→ **Work task**: Could every line below be written out exactly as it appears?

→ **Dataset extract**:

- - - -

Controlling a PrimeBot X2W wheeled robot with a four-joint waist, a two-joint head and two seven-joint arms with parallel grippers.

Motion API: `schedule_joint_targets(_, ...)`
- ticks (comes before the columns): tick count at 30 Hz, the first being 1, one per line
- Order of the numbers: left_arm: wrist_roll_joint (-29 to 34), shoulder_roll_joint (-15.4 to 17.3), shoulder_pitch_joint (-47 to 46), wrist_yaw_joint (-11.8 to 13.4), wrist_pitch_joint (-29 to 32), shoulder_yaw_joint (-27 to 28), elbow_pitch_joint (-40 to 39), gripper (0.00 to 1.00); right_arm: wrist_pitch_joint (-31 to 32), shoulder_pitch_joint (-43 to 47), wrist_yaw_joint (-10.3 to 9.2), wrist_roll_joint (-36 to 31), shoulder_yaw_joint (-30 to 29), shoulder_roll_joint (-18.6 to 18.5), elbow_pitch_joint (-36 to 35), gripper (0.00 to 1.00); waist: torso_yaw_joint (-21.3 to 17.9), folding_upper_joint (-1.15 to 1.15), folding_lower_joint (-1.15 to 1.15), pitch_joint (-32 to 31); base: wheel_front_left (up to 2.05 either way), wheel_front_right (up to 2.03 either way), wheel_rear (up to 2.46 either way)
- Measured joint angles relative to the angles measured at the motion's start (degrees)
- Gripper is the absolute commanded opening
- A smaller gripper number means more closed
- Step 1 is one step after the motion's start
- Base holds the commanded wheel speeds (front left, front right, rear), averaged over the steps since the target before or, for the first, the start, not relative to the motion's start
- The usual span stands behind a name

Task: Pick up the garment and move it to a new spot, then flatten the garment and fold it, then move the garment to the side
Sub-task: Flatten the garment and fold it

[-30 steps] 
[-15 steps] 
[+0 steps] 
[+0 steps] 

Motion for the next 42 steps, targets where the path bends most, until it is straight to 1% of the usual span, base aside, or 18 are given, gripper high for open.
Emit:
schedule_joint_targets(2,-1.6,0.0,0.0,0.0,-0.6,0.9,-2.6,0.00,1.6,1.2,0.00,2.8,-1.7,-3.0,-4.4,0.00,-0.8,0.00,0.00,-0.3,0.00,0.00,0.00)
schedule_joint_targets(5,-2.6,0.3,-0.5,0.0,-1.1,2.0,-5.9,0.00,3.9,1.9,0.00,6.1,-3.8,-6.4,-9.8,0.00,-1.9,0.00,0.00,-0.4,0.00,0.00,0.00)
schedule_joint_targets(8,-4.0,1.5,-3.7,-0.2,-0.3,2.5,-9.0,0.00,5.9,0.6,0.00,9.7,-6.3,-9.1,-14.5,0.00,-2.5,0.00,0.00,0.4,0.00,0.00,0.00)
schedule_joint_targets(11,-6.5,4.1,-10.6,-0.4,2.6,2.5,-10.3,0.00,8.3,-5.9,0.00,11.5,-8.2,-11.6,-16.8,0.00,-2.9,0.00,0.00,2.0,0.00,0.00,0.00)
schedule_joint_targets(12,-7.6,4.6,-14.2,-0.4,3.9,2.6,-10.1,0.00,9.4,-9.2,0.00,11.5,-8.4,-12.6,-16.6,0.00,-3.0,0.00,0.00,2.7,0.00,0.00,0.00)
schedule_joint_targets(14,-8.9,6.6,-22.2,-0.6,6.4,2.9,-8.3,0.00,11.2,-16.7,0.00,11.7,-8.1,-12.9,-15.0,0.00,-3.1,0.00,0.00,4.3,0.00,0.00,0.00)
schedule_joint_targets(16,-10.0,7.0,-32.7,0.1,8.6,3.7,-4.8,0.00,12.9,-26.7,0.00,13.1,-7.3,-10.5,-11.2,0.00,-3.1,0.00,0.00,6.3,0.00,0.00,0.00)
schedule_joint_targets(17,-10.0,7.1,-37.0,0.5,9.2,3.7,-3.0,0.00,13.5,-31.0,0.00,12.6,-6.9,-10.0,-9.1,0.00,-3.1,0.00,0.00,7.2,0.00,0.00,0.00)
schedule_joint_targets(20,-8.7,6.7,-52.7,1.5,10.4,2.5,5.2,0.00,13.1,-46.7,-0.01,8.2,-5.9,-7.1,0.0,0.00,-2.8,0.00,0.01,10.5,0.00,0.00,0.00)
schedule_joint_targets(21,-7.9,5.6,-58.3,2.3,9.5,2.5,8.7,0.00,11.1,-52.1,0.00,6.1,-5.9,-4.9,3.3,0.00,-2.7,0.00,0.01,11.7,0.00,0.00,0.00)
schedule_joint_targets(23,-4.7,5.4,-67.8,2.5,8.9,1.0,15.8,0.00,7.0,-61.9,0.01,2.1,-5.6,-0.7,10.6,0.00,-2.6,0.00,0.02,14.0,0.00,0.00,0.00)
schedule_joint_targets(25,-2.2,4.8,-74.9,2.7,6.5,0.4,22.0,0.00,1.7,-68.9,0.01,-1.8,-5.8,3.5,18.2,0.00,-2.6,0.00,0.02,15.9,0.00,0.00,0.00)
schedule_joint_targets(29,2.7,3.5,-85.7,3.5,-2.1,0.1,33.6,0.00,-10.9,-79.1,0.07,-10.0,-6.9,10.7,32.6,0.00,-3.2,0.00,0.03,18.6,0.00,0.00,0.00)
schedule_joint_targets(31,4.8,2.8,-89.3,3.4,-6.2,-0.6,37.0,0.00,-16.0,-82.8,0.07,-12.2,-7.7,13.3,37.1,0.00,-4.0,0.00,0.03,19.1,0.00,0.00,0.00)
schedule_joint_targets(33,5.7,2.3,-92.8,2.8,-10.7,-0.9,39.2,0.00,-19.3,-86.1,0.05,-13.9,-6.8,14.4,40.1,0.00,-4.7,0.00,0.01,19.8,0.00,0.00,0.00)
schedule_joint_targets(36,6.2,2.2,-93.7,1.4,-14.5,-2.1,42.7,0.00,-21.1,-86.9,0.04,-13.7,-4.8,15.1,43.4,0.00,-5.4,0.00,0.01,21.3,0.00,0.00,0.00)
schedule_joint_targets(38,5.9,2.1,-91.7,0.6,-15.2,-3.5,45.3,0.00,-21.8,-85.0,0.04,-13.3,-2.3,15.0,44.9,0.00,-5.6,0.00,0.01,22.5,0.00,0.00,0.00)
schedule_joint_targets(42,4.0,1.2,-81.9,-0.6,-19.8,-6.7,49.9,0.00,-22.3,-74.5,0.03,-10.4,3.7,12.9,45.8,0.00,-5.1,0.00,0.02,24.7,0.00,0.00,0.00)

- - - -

→ **Answer area**:
Controlling a PrimeBot X2W wheeled robot with a four-joint waist, a two-joint head and two seven-joint arms with parallel grippers.

Motion API: `schedule_joint_targets(_, ...)`
- ticks (comes before the columns): tick count at 30 Hz, the first being 1, one per line
- Order of the numbers: left_arm: wrist_roll_joint (-29 to 34), shoulder_roll_joint (-15.4 to 17.3), shoulder_pitch_joint (-47 to 46), wrist_yaw_joint (-11.8 to 13.4), wrist_pitch_joint (-29 to 32), shoulder_yaw_joint (-27 to 28), elbow_pitch_joint (-40 to 39), gripper (0.00 to 1.00); right_arm: wrist_pitch_joint (-31 to 32), shoulder_pitch_joint (-43 to 47), wrist_yaw_joint (-10.3 to 9.2), wrist_roll_joint (-36 to 31), shoulder_yaw_joint (-30 to 29), shoulder_roll_joint (-18.6 to 18.5), elbow_pitch_joint (-36 to 35), gripper (0.00 to 1.00); waist: torso_yaw_joint (-21.3 to 17.9), folding_upper_joint (-1.15 to 1.15), folding_lower_joint (-1.15 to 1.15), pitch_joint (-32 to 31); base: wheel_front_left (up to 2.05 either way), wheel_front_right (up to 2.03 either way), wheel_rear (up to 2.46 either way)
- Measured joint angles relative to the angles measured at the motion's start (degrees)
- Gripper is the absolute commanded opening
- A smaller gripper number means more closed
- Step 1 is one step after the motion's start
- Base holds the commanded wheel speeds (front left, front right, rear), averaged over the steps since the target before or, for the first, the start, not relative to the motion's start
- The usual span stands behind a name

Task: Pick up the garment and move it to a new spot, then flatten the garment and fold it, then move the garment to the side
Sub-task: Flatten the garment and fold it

[-30 steps] 
[-15 steps] 
[+0 steps] 
[+0 steps] 

Motion for the next 42 steps, targets where the path bends most, until it is straight to 1% of the usual span, base aside, or 18 are given, gripper high for open.
Emit:
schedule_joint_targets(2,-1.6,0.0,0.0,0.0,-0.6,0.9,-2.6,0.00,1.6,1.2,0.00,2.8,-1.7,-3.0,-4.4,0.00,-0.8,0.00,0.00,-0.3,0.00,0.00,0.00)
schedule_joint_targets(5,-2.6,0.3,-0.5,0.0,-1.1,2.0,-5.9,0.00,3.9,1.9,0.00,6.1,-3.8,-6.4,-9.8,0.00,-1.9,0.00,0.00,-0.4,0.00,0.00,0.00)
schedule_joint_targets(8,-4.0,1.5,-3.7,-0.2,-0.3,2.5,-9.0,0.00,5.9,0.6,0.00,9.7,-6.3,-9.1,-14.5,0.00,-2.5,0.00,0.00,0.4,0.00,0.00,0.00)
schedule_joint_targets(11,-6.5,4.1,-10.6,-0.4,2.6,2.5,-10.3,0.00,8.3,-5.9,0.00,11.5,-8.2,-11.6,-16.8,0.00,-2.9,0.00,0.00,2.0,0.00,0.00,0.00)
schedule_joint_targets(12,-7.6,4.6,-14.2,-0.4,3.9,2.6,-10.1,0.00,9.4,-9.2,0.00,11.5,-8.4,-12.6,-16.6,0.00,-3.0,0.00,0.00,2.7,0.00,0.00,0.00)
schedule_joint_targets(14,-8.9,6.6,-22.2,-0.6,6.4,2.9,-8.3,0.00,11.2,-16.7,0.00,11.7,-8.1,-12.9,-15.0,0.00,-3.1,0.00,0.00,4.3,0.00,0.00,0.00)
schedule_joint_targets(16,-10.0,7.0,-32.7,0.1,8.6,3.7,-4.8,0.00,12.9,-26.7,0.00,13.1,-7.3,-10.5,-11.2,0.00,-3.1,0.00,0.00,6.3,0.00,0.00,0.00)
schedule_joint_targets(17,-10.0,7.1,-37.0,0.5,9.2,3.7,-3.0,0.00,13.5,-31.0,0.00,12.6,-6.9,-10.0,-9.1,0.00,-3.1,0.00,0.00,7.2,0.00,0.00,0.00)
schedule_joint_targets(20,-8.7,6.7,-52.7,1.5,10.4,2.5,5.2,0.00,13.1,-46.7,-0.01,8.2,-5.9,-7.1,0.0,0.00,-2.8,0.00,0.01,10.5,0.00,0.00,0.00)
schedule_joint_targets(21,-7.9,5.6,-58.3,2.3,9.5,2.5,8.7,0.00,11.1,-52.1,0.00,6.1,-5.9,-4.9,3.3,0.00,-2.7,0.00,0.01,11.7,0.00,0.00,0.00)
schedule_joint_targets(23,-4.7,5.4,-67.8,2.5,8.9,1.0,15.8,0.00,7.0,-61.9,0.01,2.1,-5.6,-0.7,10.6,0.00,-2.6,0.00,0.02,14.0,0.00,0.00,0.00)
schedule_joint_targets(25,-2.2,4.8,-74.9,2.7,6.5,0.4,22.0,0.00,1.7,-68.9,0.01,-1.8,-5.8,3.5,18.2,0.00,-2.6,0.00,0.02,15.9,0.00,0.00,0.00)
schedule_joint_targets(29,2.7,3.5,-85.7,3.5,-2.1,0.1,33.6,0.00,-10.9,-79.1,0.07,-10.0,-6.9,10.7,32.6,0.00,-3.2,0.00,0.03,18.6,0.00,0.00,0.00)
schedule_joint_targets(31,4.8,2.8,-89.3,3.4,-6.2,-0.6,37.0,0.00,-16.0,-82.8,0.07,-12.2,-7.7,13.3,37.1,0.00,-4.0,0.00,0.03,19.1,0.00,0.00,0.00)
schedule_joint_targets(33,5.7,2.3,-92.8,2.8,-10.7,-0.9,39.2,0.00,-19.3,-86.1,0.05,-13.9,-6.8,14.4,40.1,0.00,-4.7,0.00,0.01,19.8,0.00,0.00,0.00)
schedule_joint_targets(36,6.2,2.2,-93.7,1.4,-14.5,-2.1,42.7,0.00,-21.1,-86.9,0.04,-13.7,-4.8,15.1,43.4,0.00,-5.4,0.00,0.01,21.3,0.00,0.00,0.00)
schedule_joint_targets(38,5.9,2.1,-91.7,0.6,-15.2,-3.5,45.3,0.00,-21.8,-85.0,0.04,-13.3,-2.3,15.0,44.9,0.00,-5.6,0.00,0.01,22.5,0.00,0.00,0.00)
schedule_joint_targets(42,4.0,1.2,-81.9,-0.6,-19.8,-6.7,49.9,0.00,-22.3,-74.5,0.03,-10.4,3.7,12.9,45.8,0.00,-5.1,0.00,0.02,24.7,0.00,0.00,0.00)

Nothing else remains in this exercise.